(WORK REQUEST)
Gather all lines in the data that hold the string "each".

*** AVAILABLE DATA ***

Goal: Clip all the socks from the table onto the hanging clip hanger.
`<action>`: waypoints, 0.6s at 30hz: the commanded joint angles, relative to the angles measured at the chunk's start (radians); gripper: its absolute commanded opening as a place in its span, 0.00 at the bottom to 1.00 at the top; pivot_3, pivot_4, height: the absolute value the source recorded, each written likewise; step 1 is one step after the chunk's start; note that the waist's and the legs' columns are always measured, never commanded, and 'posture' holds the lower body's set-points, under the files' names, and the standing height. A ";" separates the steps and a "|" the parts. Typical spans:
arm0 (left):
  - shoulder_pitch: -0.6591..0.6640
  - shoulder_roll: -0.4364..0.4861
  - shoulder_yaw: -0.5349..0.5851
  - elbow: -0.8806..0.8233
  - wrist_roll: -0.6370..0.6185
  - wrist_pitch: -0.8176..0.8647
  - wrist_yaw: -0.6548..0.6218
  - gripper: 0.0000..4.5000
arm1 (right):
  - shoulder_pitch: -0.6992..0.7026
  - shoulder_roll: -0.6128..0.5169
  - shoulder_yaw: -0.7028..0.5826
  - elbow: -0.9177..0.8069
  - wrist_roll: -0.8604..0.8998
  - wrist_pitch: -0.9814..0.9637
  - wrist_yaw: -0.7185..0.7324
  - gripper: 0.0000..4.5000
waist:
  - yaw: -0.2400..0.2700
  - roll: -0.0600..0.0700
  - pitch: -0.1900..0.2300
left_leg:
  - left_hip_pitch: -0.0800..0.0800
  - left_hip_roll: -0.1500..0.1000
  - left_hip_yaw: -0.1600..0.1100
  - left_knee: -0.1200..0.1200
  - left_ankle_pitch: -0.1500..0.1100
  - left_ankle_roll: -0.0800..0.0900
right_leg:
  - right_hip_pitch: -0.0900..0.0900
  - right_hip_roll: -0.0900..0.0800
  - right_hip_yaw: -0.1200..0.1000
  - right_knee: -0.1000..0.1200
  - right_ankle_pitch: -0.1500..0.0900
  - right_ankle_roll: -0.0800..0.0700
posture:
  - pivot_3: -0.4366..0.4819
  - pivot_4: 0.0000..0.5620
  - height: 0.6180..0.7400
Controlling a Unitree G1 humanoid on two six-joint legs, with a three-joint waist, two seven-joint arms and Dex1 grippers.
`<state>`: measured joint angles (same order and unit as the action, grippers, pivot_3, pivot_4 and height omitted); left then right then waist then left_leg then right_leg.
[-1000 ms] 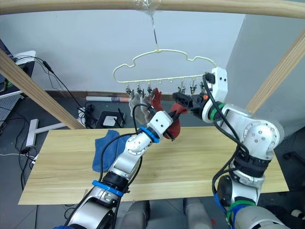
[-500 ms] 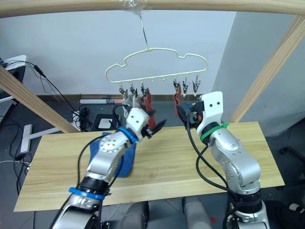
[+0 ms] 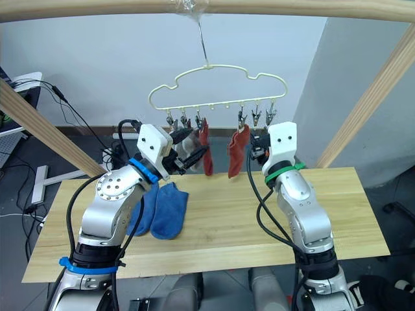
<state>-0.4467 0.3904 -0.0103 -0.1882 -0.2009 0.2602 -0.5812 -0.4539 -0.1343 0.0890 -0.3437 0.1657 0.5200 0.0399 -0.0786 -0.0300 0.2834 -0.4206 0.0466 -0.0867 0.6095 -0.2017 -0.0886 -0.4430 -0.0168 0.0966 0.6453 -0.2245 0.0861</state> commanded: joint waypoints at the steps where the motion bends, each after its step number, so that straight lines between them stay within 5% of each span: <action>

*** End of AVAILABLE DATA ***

(ANSWER TO THIS PROBLEM)
`<action>`: waypoints, 0.6s at 30hz: the commanded joint angles, relative to the angles measured at the chunk's start (radians); gripper: its absolute commanded opening as a place in its span, 0.00 at the bottom to 1.00 at the top; pivot_3, pivot_4, height: the absolute value the source recorded, each written likewise; step 1 is one step after the chunk's start; note that the waist's and the legs' columns are always measured, never commanded, and 'posture' holds the lower body's set-points, under the files' names, and the standing height. A ";" separates the steps and a "|" the parts. Typical spans:
<state>-0.4467 0.3904 -0.0103 -0.1882 -0.2009 0.2602 -0.5812 -0.4539 -0.1343 0.0890 -0.3437 0.1657 0.5200 0.0399 -0.0786 -0.0300 0.2834 -0.4206 0.0466 -0.0867 0.6095 -0.2017 -0.0886 -0.4430 -0.0168 0.0966 0.6453 -0.2245 0.0861</state> commanded: joint waypoints at the steps where the motion bends, each after its step number, so that straight lines between them stay within 5% of each span: <action>

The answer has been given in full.